The Fusaka upgrade establishes a critical foundation for Ethereum's continued evolution toward full scalability, as detailed in Ethereum's longer-term roadmap. The network has transitioned from focusing primarily on proof-of-stake consensus security through the Merge and subsequent consolidation upgrades toward increasingly sophisticated scaling mechanisms. Fusaka's emphasis on data availability optimization aligns with the “Surge” phase of Ethereum's development vision, which prioritizes rollup scalability and the infrastructure supporting transaction throughput expansion. Glamsterdam is identified as the next major upgrade coming in 2026, designed to build upon Fusaka's foundation with additional scalability enhancements and potentially introduce features including faster block times and advanced censorship resistance mechanisms.

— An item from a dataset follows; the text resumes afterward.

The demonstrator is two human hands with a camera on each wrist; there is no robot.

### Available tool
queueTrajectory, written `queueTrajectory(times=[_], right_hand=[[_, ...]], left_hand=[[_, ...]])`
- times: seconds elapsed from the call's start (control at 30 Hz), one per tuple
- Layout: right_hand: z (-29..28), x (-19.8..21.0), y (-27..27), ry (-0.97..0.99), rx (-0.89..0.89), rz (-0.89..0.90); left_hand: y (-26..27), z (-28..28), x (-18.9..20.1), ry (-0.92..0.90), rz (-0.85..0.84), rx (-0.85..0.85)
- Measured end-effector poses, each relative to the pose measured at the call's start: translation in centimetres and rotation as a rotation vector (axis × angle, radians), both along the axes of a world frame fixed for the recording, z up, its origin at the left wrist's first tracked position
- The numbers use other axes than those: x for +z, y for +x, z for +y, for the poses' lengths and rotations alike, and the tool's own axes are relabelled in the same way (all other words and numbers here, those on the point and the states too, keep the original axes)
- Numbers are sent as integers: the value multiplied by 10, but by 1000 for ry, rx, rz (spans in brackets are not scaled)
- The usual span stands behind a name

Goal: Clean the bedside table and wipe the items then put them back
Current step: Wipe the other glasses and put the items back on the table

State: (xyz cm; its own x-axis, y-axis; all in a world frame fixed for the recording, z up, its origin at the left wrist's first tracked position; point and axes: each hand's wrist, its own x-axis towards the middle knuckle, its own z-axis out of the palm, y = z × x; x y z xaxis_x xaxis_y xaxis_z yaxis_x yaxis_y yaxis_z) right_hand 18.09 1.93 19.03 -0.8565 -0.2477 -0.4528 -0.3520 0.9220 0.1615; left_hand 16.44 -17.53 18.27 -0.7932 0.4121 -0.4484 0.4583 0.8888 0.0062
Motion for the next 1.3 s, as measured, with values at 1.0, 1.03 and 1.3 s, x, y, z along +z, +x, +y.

Looking forward, Ethereum's architecture increasingly emphasizes a layered approach where the mainnet guarantees security and decentralization while Layer 2 solutions provide user-facing scalability and cost efficiency. Fusaka accelerates this transition by making data available to Layer 2 systems more efficiently and economically than ever before. As blob adoption deepens and L2 rollups mature, the complete technical foundation enables developers and users to experience blockchain interaction with throughput approaching traditional payment networks while maintaining decentralization guarantees. The technical progress established through Fusaka's 12 EIPs—encompassing execution layer optimization, consensus layer improvements, and network-wide efficiency gains—creates space for subsequent upgrades to tackle remaining scalability challenges. For blockchain investors tracking Ethereum network scalability, Fusaka represents materialization of previously theoretical improvements into concrete mainnet capabilities that directly improve Layer 2 economics and user experience. Developers and traders utilizing platforms like Gate benefit from the immediate tangible improvements in transaction throughput and cost reduction, while the broader ecosystem gains confidence that Ethereum's path to sustainable scaling remains on track.